Habla de cómo también en esa sociedad de viscosidades se halla una microfísica de las relaciones interpersonales de hoy. Mientras tanto, veo al artista sumergido en el aceite, rodando dentro de una gran maquinaria, cuyas dimensiones no sólo desconocemos sino que ni imaginamos —después de la rolinera: la rueda, los ejes, la tabla, arriba el skater—, convertido en una bolita, aislada de la fricción, y con el contacto mínimo con ese resto que se traslada y muta sin aparente relación.
Más allá, las serpientes
En determinado plano, el espacio común, más que el símbolo, es lo que efectivamente hace posible el conjunto. Es cierta lectura, igual, la que encontró una metáfora ahí, en el tipo de sociedad, de relación y de orden que se gesta en la composición y no en los correlatos que pueden surgir las mixturas de mitologías a partir de su recombinación.
Si existe, pues, una posibilidad de entrever un sentido alterno, entre la semántica milenaria de la serpiente y la perfección autista de las formas que surgen de la religión tecnológica del siglo XXI, la obvié. Entre otras cosas, porque comparto la ciudad de tránsito de Hernández-Diez: Barcelona y, de alguna manera, hemos explorado las ruinas de la civilización que dio paso a un tiempo de discursos idéntica, predecible y eficientemente indiferentes. En las células durmientes, en los universos paralelos. Siempre me pareció que Hernández-Diez cultivó una disonancia conceptual cuya mayor virtud era, y sigue siendo, la incongruencia cognitiva que irrumpe en el espectador ante la mezcla insólita de las cargadas iconografías de su dominio artístico y la necesidad de encontrar referentes inmediatos. Nada más representativo de ello que las patinetas hechas de piel frita de cerdo, que luego en video son devoradas por una jauría de perros en La hermandad (1994).

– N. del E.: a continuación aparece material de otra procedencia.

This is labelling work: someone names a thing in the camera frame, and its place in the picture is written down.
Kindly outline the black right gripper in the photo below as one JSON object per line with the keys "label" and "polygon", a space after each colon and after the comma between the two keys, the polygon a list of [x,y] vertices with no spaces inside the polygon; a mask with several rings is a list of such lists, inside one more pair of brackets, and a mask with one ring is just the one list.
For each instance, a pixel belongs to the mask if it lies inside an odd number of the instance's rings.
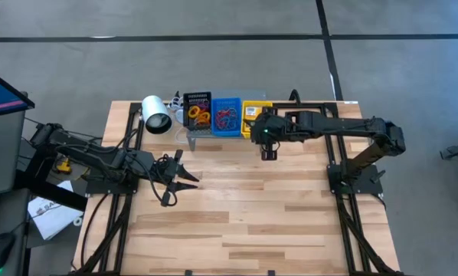
{"label": "black right gripper", "polygon": [[275,107],[264,107],[255,120],[250,121],[250,140],[260,147],[263,161],[277,159],[277,150],[287,141],[286,118]]}

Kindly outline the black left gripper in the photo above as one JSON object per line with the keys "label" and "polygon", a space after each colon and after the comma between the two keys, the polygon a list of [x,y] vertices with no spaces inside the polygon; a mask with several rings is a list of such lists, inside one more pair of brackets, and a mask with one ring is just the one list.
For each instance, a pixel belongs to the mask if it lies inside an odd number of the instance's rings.
{"label": "black left gripper", "polygon": [[177,149],[174,156],[164,154],[158,158],[153,165],[153,169],[157,174],[155,180],[165,186],[165,191],[160,198],[160,203],[163,207],[170,207],[177,204],[177,192],[198,188],[196,185],[174,181],[176,175],[192,182],[199,181],[198,178],[185,169],[183,164],[179,164],[182,153],[183,151],[181,149]]}

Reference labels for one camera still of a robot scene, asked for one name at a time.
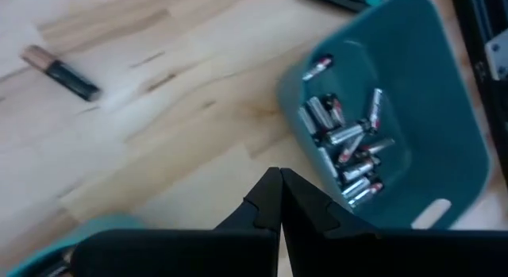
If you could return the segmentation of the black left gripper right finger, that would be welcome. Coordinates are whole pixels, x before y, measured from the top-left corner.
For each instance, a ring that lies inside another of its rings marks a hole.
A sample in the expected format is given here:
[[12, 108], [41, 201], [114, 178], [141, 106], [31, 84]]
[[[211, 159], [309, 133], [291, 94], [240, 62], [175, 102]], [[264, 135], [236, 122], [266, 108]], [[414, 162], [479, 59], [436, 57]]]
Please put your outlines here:
[[293, 170], [281, 175], [282, 223], [295, 276], [507, 274], [505, 232], [379, 229]]

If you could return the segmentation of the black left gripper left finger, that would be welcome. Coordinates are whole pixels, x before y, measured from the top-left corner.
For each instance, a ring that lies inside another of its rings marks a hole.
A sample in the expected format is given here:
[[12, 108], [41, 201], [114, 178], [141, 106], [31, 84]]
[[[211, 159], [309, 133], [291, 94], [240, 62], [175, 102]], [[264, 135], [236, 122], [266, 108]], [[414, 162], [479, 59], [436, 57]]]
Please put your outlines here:
[[283, 176], [270, 167], [214, 229], [115, 229], [80, 242], [74, 276], [275, 276]]

En la chamánica intuición del artista, en su capacidad de mimetizarse, si es posible, con el espíritu de los tiempos y hablar de ellos, encarnando otras voces, se prefigura la ruptura.
Desde la Universidad Autónoma de Barcelona y, en el contexto de un doctorado en Psicología social, las intuiciones también me han llevado a intentar contar los procesos de globalización desde su ámbito situado, es decir la calle, y no desde la virtualidad. Con tal fin, a partir del diagnóstico clínico de Fuga disociativa, un trastorno psiquiátrico que identificado con el somnambulismo, la múltiple personalidad o la amnesia y que, en pocas palabras se refiere a dos o más procesos mentales o contenidos no asociados o integrados1, surgió la idea de las Disociedades: grupos de prácticas y mecanismos, no de individuos, como pueden ser el turismo, el uso de drogas o el terrorismo. Una dimensionalidad de la existencia, de este capitalismo tardío que nos piensa y puebla en múltiples personalidades, lagunas y geografías.
En fin, que en aquello de dos procesos no integrados en una entidad, Demuéstranos qué es la premura enuncia un teatro de la disociación y, por qué no, otra de las formas disocietales que abundan por estos perímetros, por estos días.
Después, más allá de las patinetas, ahí, esperará la serpiente astuta y violeta.